- Required work
Could you set down exactly the lines in the records below between the line holding "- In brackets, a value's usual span" and the line holding "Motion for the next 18", inclusive?

(Records contained in a dataset)

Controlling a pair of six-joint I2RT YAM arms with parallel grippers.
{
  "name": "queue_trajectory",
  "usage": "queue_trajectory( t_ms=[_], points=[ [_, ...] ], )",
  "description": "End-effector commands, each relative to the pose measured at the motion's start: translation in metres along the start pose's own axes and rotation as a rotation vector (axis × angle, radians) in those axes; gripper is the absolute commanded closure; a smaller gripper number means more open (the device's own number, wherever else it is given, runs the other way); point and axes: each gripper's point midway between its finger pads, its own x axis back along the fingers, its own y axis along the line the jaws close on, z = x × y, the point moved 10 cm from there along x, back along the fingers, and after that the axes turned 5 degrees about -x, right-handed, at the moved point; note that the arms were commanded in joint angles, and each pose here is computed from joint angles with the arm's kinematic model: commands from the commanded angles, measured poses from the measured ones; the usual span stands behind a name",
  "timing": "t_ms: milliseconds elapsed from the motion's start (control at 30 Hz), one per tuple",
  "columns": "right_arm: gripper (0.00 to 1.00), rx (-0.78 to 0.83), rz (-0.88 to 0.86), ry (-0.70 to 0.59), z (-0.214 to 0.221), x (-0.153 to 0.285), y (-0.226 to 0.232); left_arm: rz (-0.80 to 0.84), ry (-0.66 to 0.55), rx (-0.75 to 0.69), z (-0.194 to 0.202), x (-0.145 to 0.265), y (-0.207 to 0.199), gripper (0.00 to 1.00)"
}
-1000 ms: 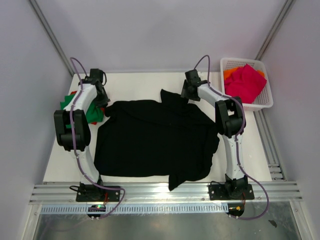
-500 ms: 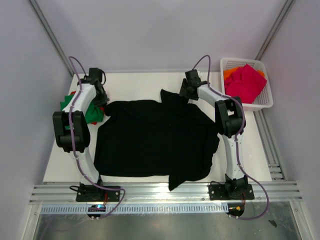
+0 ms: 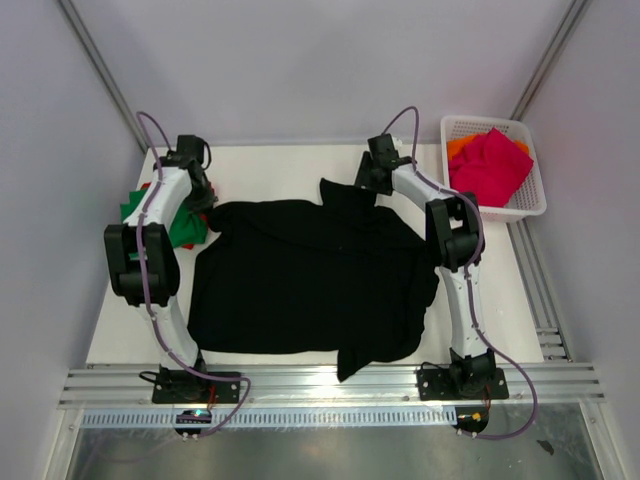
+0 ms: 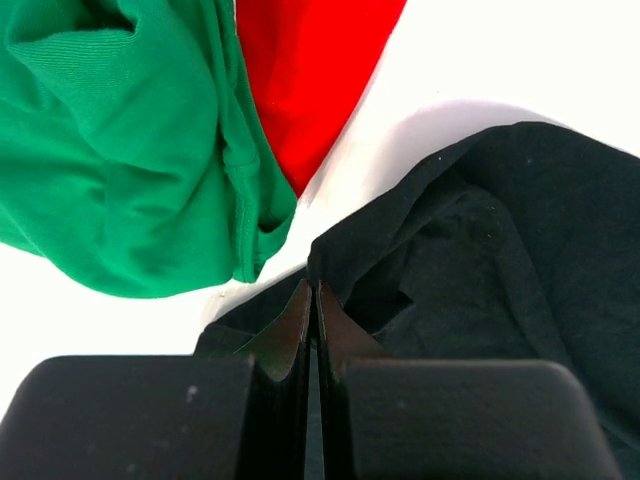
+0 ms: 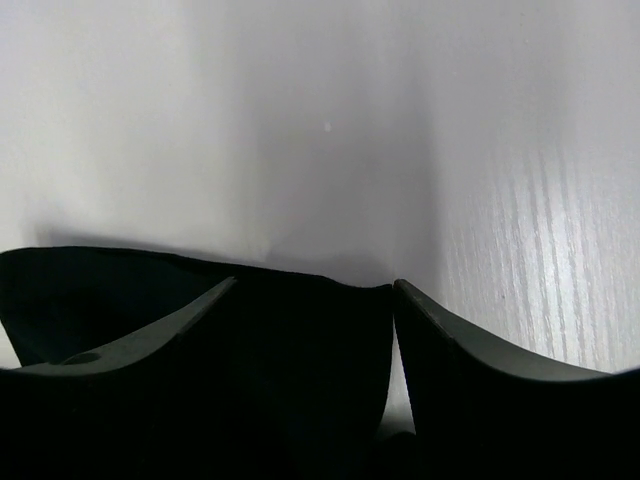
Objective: Fold and stack the t-shirts
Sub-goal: Grap the side of the flattened tshirt furthest away from the robot with both arms
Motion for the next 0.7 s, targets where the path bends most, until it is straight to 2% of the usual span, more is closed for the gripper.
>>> queue_trajectory(
  t_ms=[0,367,433,533,567,667],
  points=[
    [0.33,-0.007,0.041,0.069,0.006,-0.010,0.000,0.014,-0.104,0.006,-0.016,0.038,0.003,1.00],
    [0.34,-0.049,0.093,0.095,0.006,-0.007,-0.004,0.020,-0.138,0.016,-0.022,0.046,0.004,1.00],
    [0.37,-0.047,0.097,0.105,0.007,-0.006,-0.006,0.021,-0.145,0.015,-0.023,0.048,0.004,1.00],
    [0.55,-0.047,0.092,0.117,0.008,-0.004,-0.008,0.014,-0.158,0.013,-0.026,0.051,0.004,1.00],
    [0.68,-0.046,0.091,0.122,0.008,-0.005,-0.009,0.013,-0.166,0.014,-0.028,0.053,0.004,1.00],
    [0.86,-0.047,0.085,0.140,0.008,-0.004,-0.011,0.016,-0.176,0.016,-0.030,0.057,0.004,1.00]
  ],
)
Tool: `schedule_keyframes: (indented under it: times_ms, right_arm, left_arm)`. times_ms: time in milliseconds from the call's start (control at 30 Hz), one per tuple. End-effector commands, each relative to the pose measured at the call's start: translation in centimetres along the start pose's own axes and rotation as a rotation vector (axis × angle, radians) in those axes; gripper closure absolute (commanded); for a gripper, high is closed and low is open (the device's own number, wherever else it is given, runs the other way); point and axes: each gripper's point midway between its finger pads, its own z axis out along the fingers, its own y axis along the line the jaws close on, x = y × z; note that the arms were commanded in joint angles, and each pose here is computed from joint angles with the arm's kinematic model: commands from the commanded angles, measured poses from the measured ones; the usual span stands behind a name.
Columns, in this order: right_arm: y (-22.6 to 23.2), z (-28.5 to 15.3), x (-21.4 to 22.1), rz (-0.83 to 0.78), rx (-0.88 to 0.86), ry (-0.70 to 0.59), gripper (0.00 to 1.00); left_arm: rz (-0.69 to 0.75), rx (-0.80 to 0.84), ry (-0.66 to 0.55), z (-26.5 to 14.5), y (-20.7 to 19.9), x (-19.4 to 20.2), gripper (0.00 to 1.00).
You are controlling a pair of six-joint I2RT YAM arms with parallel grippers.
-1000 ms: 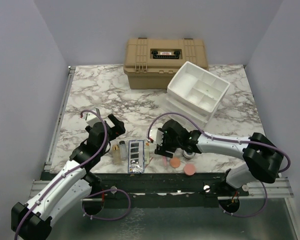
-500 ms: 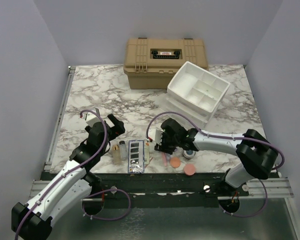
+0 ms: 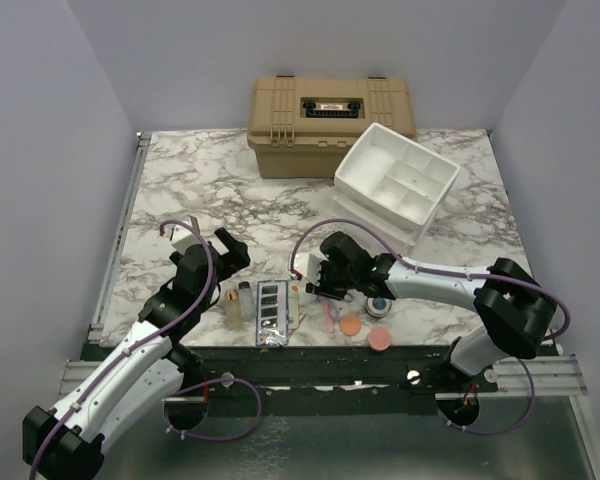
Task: Organize the makeup
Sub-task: Pick up the makeup tool from the corner of the board.
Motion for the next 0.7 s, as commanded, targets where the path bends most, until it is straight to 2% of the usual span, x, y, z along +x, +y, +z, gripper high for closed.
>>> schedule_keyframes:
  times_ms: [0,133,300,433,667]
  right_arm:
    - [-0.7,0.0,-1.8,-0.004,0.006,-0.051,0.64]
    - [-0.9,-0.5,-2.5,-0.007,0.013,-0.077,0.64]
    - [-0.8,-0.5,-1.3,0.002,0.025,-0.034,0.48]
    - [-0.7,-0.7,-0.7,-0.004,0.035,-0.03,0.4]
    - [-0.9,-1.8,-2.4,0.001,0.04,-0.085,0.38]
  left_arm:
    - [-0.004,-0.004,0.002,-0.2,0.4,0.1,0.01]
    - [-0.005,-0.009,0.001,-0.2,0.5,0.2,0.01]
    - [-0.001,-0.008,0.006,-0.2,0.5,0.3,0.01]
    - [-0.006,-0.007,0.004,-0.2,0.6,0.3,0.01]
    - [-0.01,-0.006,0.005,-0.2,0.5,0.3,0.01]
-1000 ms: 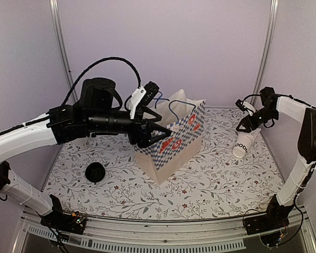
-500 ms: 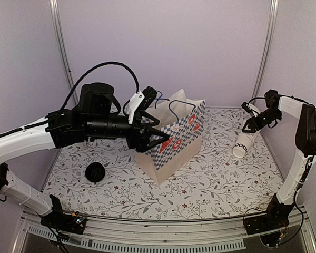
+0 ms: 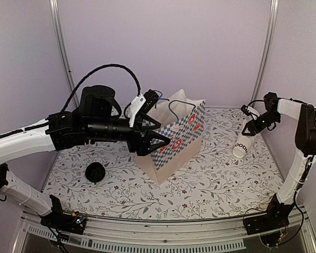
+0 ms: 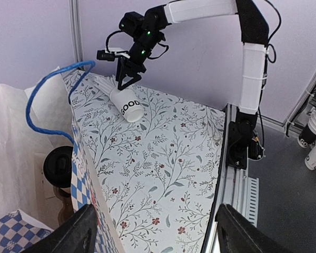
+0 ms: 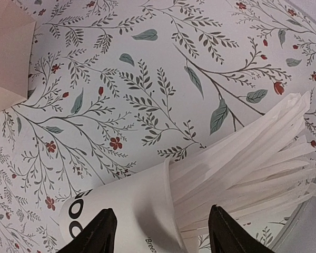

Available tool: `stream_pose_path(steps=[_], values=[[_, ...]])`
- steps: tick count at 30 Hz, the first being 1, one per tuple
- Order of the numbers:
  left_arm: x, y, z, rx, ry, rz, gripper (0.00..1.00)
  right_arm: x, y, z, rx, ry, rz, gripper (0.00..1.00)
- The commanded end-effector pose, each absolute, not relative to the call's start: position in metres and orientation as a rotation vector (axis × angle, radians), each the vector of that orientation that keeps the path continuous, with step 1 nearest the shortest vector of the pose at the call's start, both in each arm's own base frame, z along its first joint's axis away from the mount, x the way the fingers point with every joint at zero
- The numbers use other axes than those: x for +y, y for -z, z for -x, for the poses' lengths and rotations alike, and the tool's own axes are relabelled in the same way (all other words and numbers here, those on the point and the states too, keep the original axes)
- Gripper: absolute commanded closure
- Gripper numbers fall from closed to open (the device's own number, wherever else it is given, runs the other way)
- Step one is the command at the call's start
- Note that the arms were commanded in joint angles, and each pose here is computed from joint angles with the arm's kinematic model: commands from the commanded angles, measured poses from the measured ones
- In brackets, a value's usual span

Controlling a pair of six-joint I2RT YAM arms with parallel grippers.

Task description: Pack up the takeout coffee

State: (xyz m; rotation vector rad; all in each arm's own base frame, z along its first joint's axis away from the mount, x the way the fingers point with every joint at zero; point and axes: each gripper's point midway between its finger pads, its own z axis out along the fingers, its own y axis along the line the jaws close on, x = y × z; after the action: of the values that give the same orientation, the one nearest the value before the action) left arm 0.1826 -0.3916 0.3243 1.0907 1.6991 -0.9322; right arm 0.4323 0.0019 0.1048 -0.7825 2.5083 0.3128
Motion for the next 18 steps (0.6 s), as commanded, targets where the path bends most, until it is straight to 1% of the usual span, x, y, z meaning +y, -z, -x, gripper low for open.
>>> stream_pose_path(steps=[1, 8, 12, 16, 18], values=[[-0.390, -0.329, -0.175, 1.674, 0.946, -1.083, 0.20, -0.001, -0.102, -0.436, 2.498, -0.309, 0.695, 0.36], [-0.389, -0.328, -0.173, 1.673, 0.947, -1.081, 0.20, 0.002, -0.106, -0.434, 2.495, -0.339, 0.623, 0.34], [-0.391, -0.337, -0.169, 1.659, 0.947, -1.045, 0.20, 0.002, -0.108, -0.434, 2.490, -0.339, 0.580, 0.32], [-0.407, -0.351, -0.165, 1.658, 0.915, -0.999, 0.18, -0.003, -0.129, -0.436, 2.433, -0.274, 0.510, 0.26], [-0.423, -0.354, -0.159, 1.668, 0.891, -1.021, 0.17, -0.013, -0.133, -0.434, 2.450, -0.210, 0.411, 0.23]])
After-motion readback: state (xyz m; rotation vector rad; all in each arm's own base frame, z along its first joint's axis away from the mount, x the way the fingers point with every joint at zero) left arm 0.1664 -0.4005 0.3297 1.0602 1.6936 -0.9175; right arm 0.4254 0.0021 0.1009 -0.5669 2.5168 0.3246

- Problem solution
- In brackets, a value's usual span

Controlling a pair of six-joint I2RT YAM arms with parallel grippers.

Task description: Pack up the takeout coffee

State: (xyz m; rotation vector rad; all in each arm's own base frame, z along its first joint's axis away from the mount, x the way the fingers point with every joint at zero; point and axes: each gripper's point midway between its finger pads, its own z axis out along the fingers, its own y axis along the line the jaws close on, x = y × z; after the action: of the values that give the same orientation, the one nearest the value before the action) left arm 0.1826 -0.3916 0.3243 1.0907 1.6991 -0.9322; right arm 0.4323 0.0019 0.1048 -0.7825 2.5083 0.3128
Motion for the next 18 steps (0.6 s), as commanded, targets where the path bends most, until it is straight to 1% of the usual span, x, y, z meaning +y, -z, -x, gripper low for open.

The output given here is complete.